Sayang banget sebenarnya kalau menurut aku karena mereka istimewa. Kenapa mereka menurun? Menurut aku karena Gideon mengalami cedera.
Selain itu faktor lainnya adalah perhatian musuh. Waktu belum juara seorang pemain tidak diperhitungkan orang. Namun begitu pemain bisa terus-menerus juara, seperti Kevin/Marcus, permainan mereka pasti dipelajari.
Negara-negara lain merekam, mempelajari bola-bola Kevin yang sulit ditebak arahnya.
Kalau menurut aku, jelas sayang banget mereka pensiun karena mungkin sampai dengan hari ini masih belum ada yang setara Kevin. Belum ada. Karena dia istimewa.
Sedangkan sebagai pemain Jaya Raya, Gideon itu saya lihat dan saya percaya memang punya semangat, selain itu juga punya komitmen yang sangat bagus.
Atlet bulutangkis Indonesia Marcus Gideon pada pertandingan Blibli Indonesia Open 2019.
CNNIndonesia / Adhi Wicaksono
Selain itu yang saya senang dari Gideon itu, dia tahu berterima kasih. Jadi Gideon itu selalu baik. Bila kami undang untuk jadi motivator untuk menyemangati adik-adiknya di klub itu dia mau datang. Dia tidak pernah lupa sama kita. Itu salah satu hal yang menurut aku hebat.
Waktu awal-awal mau jadi pasangan dengan Kido, dia keluarkan uang sendiri untuk sewa apartemen di dekat Ragunan karena waktu itu kita masih latihan di Ragunan.
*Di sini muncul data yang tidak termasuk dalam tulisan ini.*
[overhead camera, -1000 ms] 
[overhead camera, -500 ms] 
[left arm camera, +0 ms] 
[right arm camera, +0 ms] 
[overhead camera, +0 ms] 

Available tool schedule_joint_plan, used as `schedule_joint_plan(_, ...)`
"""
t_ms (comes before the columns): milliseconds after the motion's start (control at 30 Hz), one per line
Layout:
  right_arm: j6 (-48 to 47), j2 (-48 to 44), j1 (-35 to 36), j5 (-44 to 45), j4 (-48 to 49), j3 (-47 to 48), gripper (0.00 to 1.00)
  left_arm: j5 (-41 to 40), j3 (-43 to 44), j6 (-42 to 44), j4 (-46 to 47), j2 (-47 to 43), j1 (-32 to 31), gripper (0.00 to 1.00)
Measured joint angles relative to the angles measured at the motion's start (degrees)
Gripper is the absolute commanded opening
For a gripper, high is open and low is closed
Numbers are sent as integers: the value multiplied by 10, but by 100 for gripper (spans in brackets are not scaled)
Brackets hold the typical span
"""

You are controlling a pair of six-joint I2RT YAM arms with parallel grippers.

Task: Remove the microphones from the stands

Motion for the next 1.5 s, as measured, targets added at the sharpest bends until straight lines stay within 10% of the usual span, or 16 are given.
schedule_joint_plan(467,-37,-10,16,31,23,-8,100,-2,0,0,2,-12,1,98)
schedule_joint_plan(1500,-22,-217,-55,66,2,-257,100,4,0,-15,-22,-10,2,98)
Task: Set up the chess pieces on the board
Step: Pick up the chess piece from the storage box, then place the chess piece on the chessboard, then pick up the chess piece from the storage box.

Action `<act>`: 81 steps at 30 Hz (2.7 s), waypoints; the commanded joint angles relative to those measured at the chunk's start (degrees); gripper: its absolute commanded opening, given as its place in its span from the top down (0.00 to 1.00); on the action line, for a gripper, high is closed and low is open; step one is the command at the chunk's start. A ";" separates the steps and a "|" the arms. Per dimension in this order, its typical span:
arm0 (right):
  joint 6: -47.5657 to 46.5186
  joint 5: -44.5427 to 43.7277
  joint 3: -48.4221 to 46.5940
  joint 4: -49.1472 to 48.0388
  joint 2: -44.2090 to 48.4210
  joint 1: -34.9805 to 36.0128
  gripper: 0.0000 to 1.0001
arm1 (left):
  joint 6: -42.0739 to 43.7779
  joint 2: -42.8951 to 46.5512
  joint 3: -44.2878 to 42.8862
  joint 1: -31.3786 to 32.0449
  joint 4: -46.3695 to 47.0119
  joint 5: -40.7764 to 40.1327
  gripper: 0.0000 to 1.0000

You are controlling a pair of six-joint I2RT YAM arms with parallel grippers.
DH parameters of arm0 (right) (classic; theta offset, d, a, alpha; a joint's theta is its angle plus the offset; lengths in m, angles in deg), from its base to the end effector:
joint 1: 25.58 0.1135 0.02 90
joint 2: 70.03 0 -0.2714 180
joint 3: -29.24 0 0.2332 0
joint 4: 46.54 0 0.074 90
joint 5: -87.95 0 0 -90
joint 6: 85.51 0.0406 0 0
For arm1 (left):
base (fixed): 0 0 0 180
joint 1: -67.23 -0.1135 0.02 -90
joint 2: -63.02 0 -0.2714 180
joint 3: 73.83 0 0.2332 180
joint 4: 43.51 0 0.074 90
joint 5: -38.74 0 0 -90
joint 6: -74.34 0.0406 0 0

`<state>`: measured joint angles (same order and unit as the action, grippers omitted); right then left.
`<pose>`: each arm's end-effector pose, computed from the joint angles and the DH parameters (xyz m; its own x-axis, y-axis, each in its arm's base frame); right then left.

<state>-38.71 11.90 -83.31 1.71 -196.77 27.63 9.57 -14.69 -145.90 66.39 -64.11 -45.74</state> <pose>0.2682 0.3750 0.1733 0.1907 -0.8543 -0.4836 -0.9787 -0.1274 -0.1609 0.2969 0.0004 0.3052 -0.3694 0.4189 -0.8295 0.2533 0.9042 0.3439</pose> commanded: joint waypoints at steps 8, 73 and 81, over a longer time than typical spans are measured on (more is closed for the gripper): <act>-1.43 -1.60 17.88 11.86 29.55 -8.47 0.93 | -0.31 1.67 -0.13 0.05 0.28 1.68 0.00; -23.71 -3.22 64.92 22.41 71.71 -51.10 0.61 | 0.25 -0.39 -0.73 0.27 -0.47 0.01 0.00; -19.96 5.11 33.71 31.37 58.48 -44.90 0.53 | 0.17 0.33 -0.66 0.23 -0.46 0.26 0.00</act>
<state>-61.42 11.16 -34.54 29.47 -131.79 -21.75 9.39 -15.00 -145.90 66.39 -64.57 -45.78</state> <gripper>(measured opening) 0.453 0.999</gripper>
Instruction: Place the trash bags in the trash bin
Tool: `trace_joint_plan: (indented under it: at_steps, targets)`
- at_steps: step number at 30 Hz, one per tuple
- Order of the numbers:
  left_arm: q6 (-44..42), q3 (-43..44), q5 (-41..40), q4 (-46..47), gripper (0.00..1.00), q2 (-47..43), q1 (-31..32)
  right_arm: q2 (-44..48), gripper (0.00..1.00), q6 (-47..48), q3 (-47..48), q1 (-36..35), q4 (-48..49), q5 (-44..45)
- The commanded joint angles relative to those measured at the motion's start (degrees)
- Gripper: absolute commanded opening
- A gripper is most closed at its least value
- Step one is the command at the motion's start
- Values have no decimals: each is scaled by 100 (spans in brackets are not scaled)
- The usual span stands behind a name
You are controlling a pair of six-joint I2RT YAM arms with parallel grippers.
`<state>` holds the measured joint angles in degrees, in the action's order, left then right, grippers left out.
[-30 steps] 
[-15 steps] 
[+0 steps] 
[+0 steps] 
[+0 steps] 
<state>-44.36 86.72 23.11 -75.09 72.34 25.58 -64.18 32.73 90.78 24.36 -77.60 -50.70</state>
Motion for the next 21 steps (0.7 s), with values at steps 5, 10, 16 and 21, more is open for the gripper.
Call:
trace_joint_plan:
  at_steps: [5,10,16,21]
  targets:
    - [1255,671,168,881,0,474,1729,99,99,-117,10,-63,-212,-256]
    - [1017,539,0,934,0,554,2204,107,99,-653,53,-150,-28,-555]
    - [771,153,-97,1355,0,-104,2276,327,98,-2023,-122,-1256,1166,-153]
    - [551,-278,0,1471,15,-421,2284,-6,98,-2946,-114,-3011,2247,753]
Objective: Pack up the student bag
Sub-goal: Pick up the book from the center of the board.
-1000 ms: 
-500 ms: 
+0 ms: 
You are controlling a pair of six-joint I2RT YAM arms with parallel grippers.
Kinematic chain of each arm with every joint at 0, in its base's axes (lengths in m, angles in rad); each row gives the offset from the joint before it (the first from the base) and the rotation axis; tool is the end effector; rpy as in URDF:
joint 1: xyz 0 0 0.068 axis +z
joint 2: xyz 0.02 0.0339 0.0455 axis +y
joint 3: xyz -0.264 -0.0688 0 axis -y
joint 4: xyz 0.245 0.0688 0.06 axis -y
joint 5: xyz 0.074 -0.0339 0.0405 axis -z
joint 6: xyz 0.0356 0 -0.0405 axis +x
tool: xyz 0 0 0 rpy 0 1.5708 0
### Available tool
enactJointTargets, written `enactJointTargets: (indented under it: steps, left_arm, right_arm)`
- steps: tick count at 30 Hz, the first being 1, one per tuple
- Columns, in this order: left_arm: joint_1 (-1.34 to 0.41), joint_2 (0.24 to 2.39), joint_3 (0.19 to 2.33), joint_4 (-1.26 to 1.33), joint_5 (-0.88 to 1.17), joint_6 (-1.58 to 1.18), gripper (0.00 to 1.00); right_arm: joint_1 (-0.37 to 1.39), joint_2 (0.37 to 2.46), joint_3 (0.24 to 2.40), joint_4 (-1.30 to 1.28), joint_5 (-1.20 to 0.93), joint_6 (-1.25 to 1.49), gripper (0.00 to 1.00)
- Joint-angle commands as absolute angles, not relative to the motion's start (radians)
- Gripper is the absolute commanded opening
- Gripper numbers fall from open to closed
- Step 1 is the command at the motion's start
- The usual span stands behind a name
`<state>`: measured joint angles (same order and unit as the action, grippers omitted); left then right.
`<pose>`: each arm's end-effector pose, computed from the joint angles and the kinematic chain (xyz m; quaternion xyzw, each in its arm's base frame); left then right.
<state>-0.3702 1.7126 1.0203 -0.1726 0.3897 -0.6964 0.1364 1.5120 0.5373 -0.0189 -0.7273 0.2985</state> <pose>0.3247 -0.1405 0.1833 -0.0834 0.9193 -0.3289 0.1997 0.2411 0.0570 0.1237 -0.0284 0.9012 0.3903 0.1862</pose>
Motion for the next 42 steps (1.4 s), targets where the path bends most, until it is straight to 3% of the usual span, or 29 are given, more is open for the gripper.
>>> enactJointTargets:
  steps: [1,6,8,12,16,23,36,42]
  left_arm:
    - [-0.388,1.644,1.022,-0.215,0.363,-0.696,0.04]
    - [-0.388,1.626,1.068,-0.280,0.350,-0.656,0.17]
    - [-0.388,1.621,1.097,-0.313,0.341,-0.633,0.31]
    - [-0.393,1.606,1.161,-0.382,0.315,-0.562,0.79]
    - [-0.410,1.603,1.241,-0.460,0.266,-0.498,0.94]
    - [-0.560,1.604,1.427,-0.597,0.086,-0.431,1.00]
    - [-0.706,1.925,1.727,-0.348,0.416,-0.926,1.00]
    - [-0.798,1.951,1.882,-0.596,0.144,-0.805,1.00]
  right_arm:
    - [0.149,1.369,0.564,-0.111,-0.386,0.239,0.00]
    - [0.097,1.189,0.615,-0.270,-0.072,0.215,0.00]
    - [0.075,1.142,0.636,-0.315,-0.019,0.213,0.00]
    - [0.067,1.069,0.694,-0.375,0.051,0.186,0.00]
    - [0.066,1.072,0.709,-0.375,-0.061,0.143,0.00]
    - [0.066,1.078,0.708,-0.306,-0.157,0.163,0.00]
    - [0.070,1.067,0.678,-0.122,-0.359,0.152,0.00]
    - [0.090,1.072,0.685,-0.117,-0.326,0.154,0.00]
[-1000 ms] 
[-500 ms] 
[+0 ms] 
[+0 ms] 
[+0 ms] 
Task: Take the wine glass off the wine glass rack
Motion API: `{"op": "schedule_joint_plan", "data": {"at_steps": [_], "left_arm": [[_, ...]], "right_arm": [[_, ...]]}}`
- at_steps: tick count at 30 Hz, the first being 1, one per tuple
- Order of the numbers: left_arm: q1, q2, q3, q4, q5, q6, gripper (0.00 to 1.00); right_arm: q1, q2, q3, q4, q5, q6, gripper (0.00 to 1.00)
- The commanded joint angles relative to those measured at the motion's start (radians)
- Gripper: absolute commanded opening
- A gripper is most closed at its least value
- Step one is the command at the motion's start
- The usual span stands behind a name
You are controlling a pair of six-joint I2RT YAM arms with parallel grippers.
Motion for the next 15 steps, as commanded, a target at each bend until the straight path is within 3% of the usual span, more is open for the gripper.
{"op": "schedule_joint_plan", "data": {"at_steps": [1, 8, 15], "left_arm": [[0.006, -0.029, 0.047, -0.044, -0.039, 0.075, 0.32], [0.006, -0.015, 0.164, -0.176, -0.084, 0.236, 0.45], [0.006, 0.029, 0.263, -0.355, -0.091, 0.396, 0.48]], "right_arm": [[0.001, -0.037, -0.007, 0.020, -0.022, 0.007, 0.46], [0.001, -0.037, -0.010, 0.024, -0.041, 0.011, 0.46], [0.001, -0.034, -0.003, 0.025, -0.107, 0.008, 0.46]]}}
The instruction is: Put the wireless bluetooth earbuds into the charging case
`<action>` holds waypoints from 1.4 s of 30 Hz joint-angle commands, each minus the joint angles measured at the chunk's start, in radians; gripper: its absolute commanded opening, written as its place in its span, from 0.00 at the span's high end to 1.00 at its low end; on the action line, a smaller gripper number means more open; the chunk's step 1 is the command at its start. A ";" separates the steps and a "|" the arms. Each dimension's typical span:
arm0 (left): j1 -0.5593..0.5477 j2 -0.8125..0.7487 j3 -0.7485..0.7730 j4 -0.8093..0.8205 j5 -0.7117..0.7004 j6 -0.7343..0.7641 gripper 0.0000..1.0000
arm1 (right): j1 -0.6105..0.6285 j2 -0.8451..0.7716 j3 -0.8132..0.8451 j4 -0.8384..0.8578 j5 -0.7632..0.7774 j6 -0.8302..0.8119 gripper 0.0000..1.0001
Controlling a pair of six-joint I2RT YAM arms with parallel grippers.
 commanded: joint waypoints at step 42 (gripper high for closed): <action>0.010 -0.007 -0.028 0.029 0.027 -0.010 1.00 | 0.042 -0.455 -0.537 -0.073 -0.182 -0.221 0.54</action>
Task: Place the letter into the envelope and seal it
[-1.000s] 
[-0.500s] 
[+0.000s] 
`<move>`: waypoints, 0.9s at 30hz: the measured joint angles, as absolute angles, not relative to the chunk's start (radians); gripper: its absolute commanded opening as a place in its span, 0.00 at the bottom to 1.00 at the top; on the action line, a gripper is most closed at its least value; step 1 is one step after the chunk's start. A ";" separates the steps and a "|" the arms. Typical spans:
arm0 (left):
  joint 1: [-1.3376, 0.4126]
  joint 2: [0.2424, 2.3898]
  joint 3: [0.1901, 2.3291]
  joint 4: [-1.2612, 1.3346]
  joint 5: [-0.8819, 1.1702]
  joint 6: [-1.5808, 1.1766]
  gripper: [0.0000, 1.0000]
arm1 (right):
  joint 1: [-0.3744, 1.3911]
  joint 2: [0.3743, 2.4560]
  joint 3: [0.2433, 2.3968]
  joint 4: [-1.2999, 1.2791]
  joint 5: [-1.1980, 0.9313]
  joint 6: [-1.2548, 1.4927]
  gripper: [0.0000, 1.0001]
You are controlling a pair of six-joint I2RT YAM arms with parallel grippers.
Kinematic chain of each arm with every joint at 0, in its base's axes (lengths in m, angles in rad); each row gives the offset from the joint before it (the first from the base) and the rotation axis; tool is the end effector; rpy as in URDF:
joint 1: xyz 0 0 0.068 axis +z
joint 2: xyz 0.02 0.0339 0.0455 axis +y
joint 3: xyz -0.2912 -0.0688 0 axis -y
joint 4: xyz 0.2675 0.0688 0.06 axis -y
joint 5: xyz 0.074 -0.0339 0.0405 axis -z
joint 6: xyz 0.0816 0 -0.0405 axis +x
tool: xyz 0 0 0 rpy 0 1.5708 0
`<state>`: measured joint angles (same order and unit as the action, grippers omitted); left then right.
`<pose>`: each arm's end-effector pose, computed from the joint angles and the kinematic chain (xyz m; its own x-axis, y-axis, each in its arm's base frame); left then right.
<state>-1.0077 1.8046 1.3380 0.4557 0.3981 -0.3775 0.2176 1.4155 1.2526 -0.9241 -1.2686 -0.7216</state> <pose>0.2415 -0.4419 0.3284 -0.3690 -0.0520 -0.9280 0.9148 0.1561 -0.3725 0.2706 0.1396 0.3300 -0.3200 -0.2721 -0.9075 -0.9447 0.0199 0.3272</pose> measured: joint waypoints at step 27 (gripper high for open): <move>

Jadi itu menunjukkan kesungguhan dia karena bila dia bolak-balik dari rumah menuju Ragunan sudah makan banyak waktu di jalan.
Dari hal kecil seperti itu saja, kita tahu bahwa anak ini serius. Jadi bagi pemain, bila punya cita-cita mau juara, istilahnya tuh ada 'harga' yang harus dibayar. Jadi atlet-atlet yang sekarang tuh seharusnya juga begitu.
Kendala zaman sekarang itu kan gangguannya dari handphone dan lain-lain, juga dari pergaulan.
Karena itu, kalau menurut aku, kalau kalian mau jadi juara, hiduplah sebagai seorang juara. Hidup sebagai seorang atlet, bukan artis. Enggak ada sesuatu yang bisa dicapai dengan mudah, ada 'harga' yang harus dibayar.
Ganda putra Indonesia Kevin Sanjaya dan Marcus Gideon, 2017.